On a 64-bit machine, you can fix this problem by typecasting both sides to a "long" before doing the compare. This works because a signed long has enough bits to represent +3 billion without wraparound:

unsigned int i=3000000000;
if ((long)i<(long)-3) return 999;
else return 0;

(Try this in NetRun now!)

This fixes the problem, but "unsigned long" suffers from the same exact malfunction at 15 quadrillion:

unsigned long i=15000000000000000000ul;
if ((long)i<(long)-3) return 999;
else return 0;

(Try this in NetRun now!)

Bottom line: you can't reliably compare signed and unsigned numbers. Pick one or the other, and stick with it.

Reminder: negative signed numbers are represented by setting the high bit, which corresponds to a really huge unsigned number; similarly, huge unsigned numbers like above correspond to negative signed numbers.

Low-Branch Bounds Checking

You can actually exploit the signed/unsigned comparison differences to speed up this common bounds-checking code:

int i=3;
const int n=10;
int arr[n];
int foo(void) {
	if (i>=0 && i<n) return arr[i];
	else return 0;
}

(Try this in NetRun now!)

Note that we have to do two separate tests on "i": it could be negative, so we check against zero; or it could be n or bigger, so we compare against n.
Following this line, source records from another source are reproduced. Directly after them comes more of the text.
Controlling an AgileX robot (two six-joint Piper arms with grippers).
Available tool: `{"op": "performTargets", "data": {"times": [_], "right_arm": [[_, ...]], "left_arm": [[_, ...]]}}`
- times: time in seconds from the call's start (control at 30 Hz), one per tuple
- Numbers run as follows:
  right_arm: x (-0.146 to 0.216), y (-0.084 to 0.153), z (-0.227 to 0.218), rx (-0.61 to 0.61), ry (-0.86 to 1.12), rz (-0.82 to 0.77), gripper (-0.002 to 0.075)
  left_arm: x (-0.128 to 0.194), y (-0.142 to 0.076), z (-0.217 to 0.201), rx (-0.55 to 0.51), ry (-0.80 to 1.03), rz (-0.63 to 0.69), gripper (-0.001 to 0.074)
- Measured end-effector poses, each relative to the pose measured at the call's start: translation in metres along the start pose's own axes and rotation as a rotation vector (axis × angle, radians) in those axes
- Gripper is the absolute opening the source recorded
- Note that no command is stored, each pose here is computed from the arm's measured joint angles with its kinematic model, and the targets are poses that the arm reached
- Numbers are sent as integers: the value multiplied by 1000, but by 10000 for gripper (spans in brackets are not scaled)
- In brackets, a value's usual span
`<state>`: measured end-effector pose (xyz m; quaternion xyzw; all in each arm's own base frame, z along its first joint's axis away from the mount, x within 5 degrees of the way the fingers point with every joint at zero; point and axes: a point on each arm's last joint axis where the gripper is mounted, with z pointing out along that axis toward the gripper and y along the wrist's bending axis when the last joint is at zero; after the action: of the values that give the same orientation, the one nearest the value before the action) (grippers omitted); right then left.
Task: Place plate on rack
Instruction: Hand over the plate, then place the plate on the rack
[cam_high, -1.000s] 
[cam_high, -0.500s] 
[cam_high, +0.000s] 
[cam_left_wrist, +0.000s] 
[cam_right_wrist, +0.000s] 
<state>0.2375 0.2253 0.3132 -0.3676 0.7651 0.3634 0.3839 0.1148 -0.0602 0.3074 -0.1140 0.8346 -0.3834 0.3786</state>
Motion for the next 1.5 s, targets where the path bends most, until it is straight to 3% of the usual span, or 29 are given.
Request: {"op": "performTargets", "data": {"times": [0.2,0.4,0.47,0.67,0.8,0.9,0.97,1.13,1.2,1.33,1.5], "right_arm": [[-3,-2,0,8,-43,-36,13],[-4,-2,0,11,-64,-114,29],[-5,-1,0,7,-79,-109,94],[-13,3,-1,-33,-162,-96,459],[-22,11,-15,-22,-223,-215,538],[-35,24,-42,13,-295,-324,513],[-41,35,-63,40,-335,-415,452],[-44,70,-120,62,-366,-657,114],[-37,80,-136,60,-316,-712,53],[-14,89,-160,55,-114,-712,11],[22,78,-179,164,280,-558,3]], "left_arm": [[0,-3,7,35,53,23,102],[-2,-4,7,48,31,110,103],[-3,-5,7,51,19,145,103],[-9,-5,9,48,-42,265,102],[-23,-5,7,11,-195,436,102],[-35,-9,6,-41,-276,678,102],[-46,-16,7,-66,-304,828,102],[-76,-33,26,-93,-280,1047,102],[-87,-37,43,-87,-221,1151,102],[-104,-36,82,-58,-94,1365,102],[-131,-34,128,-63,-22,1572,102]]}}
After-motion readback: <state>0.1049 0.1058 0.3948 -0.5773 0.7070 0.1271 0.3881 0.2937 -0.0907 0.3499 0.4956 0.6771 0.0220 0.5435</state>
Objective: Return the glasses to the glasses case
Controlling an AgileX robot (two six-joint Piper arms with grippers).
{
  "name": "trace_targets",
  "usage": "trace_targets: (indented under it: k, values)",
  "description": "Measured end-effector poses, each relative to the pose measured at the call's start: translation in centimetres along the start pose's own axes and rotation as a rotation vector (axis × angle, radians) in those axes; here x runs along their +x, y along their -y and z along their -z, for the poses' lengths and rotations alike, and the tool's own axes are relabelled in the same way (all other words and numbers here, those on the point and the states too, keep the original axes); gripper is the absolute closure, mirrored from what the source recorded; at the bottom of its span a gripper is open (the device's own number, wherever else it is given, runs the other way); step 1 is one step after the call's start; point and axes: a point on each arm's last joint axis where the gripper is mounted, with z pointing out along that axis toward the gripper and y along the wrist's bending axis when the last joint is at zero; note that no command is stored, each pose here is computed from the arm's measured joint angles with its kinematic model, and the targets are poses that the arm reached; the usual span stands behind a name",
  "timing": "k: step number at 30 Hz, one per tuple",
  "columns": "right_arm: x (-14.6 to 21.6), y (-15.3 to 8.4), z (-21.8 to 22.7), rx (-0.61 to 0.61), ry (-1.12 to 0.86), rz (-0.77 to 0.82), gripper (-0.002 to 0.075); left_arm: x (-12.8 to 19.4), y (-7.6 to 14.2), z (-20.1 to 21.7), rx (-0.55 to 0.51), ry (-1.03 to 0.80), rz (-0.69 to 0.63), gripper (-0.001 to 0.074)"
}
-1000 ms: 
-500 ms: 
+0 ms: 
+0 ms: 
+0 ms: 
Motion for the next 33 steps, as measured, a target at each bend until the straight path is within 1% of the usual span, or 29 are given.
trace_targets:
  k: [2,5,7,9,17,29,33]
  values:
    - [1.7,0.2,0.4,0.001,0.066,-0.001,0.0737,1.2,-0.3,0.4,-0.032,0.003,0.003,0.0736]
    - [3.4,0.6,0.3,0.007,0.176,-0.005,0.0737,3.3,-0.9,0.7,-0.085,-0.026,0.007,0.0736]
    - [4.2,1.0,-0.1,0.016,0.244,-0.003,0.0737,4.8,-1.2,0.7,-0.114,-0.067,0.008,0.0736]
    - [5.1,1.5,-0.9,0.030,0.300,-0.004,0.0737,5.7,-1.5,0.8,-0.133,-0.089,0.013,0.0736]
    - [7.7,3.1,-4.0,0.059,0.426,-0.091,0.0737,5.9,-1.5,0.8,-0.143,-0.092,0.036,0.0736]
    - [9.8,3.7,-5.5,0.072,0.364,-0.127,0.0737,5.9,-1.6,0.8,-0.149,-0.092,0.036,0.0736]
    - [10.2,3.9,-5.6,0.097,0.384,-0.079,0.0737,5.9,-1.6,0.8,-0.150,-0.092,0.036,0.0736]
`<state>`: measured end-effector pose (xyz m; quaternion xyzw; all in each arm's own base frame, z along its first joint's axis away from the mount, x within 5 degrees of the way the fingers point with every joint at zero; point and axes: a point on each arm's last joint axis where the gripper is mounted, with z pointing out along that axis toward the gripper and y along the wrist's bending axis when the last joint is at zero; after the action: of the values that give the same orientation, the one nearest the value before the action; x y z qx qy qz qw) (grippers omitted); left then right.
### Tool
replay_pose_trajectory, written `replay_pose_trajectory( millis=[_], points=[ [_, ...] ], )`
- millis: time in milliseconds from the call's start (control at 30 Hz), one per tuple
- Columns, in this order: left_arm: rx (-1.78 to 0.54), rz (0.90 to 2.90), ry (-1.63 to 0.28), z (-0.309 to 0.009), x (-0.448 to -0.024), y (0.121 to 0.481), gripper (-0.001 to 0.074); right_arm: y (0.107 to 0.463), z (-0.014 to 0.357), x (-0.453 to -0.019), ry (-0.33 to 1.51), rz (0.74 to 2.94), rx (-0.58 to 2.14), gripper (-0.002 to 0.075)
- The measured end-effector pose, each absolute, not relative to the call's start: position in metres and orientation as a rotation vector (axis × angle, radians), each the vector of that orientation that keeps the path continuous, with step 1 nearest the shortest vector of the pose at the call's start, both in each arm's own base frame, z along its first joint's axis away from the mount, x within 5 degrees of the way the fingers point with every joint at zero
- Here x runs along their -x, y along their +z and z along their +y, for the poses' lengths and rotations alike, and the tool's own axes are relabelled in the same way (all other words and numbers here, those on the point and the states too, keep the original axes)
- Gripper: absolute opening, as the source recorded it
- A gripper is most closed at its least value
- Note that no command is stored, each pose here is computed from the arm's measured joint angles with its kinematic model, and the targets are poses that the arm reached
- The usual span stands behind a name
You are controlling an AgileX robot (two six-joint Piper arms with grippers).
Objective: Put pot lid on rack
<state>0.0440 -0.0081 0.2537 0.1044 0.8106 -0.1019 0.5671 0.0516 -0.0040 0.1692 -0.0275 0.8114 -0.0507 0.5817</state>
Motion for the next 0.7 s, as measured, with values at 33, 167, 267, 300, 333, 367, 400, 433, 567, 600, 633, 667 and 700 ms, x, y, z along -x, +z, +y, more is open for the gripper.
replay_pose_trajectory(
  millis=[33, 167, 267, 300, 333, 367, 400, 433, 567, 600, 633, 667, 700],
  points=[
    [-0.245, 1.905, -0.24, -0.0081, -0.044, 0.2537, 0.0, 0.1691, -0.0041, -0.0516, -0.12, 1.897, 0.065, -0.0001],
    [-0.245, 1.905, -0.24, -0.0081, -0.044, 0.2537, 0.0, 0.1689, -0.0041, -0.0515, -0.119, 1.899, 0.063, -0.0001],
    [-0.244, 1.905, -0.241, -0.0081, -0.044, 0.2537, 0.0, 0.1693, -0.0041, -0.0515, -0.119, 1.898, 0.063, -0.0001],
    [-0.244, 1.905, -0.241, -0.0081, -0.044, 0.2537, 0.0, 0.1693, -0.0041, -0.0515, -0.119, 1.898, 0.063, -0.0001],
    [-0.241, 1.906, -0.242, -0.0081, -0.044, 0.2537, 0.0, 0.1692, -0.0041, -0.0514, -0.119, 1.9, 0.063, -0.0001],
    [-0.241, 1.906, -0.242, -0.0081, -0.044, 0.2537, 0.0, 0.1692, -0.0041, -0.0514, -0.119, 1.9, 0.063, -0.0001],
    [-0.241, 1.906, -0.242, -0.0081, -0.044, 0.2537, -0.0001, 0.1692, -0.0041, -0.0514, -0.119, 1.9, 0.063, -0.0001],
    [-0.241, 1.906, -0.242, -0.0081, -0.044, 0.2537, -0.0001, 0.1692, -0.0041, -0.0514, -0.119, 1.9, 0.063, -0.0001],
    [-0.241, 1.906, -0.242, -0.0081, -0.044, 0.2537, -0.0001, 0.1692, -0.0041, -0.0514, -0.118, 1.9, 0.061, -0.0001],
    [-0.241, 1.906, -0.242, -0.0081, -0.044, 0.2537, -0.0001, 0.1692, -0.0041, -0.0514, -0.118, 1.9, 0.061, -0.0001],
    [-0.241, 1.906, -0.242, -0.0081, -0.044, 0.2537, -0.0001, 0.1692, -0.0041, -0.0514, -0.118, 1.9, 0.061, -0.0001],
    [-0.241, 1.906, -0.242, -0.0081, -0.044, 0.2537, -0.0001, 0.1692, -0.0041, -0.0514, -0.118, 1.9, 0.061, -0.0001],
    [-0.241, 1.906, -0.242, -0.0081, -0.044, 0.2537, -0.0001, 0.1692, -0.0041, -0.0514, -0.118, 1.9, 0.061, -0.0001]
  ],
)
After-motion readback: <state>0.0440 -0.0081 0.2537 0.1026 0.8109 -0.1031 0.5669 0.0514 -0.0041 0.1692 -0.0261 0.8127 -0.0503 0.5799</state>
But if you look at the code the compiler generates, there's only one test on "i":

	mov    edx, <<i>>
	mov    eax,0x0
	cmp    edx,0x9
	ja     bad
	... load up arr[i] ...
bad:	ret

Wait, only one comparison, and it's an *unsigned* compare? But "i" is signed!

This is intentional: if "i" is negative (signed), then treated as an unsigned number, it's huge. This lets us replace a two-test signed "negative or too big" with a single unsigned "too big" test!